Tuesday, November 23, 2010

Al Gore comes clean about his political opportunism

Al Gore admitted yesterday that he advocated and voted for ethanol subsidies because it was good for Tennessee and good for his race for the presidency when he campaigned in the Iowa caucuses. IBD reminds us of what government subsidies, pushed for by Al Gore, have wrought.
Gore's vote drove food prices higher, trashed the environment, and drew American capital into inefficient energy sources over efficient ones. This should be an object lesson in the importance of not trusting politicians on the environment.

Start with what it is — a tax credit for special interests that has cost U.S. taxpayers $16 billion. And costs are rising. The centrally planned ethanol mandate has risen from 7.5 billion gallons by 2012 to 35 billion by 2022. In the last year alone, it's cost $7 billion.

From the tax credit, refiners make a profit on blended ethanol even when it costs more than gasoline, an unfair price distortion.

No wonder refiners told farmers they could buy all the corn they could grow — Uncle Sam was picking up the tab. Today, 41% of all corn grown in America goes to ethanol — not to the dinner table.

Among the unintended consequences, farmland that had been efficiently planted with multiple crops ended up as monolithic cornfields, using 1,700 gallons of water to make a gallon of ethanol. Food prices surged as the government's ethanol monster got fed.

As corn exports fell, inflation soared abroad. In Mexico, riots broke out over rising tortilla prices. Inflation hurts the poor most.
But hey, it helped Gore win Iowa so what's the harm?

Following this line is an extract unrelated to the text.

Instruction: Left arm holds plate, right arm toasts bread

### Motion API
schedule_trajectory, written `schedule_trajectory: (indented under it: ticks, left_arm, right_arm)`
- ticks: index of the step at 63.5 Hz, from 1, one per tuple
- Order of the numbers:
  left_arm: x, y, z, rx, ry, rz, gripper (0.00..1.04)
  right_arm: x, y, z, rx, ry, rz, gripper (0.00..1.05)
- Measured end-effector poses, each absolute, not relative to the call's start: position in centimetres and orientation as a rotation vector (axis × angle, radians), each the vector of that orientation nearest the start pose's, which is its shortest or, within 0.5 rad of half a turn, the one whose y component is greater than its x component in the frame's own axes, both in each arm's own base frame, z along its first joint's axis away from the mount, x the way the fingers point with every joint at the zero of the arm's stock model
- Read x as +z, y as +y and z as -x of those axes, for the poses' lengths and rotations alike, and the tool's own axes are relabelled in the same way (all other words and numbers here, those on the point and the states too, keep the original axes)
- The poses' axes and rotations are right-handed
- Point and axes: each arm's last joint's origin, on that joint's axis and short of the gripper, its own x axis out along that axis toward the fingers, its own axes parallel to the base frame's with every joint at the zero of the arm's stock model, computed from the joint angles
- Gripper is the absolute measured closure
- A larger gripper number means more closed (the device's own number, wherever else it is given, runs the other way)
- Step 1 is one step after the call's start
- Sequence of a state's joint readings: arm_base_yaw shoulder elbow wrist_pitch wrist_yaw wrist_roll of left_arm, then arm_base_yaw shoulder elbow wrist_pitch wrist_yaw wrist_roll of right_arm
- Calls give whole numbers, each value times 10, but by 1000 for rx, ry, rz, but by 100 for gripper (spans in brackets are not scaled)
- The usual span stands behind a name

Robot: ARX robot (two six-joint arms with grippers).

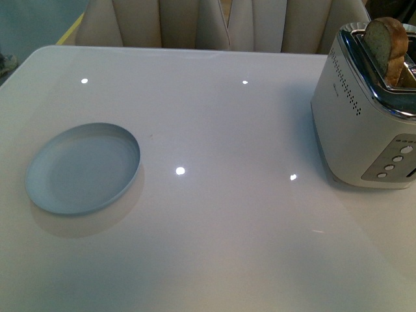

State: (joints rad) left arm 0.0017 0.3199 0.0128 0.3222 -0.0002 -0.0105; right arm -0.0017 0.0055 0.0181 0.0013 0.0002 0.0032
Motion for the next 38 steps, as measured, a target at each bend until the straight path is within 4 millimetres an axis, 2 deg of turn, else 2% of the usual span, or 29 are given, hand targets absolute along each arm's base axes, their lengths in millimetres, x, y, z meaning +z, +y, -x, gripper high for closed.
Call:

The irony is that ethanol is not better for either the environment or our energy needs.
Then there was the product itself, ethanol, a fuel that's been around since the days of Henry Ford. It burns 30% less efficiently than other forms of energy, such as oil, clean coal, shale and natural gas. As IBD wrote earlier this month, ethanol "has never made much sense economically or environmentally." Gore confirms this.
So will we continue to have these tax credits and ethanol policies that make no sense unless you're a corn farmer or a potential presidential nominee.